- [The problem]: Give the number of lines in the listing that contain "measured", with no other words.
+---+
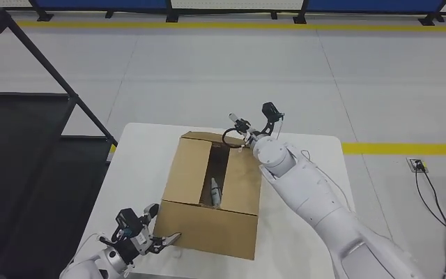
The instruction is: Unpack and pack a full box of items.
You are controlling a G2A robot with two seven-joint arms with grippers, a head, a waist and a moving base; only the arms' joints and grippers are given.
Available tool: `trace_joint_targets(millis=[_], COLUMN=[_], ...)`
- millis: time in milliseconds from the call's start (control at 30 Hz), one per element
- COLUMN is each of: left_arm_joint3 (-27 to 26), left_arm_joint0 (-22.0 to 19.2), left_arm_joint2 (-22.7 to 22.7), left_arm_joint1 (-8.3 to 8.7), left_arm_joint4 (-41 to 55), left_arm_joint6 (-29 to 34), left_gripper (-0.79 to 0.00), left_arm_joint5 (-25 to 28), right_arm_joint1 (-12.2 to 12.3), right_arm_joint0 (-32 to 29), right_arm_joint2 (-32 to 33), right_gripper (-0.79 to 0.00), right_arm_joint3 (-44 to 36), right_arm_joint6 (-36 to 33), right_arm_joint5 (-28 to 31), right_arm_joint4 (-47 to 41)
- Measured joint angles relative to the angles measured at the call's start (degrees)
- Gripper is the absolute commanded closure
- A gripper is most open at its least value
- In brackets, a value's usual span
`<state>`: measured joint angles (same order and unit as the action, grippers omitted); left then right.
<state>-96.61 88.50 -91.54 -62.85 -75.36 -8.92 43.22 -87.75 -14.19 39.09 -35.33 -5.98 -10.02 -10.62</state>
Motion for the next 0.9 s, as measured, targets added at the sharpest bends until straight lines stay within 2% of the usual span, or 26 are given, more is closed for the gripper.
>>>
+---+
- [Response for this exercise]: 3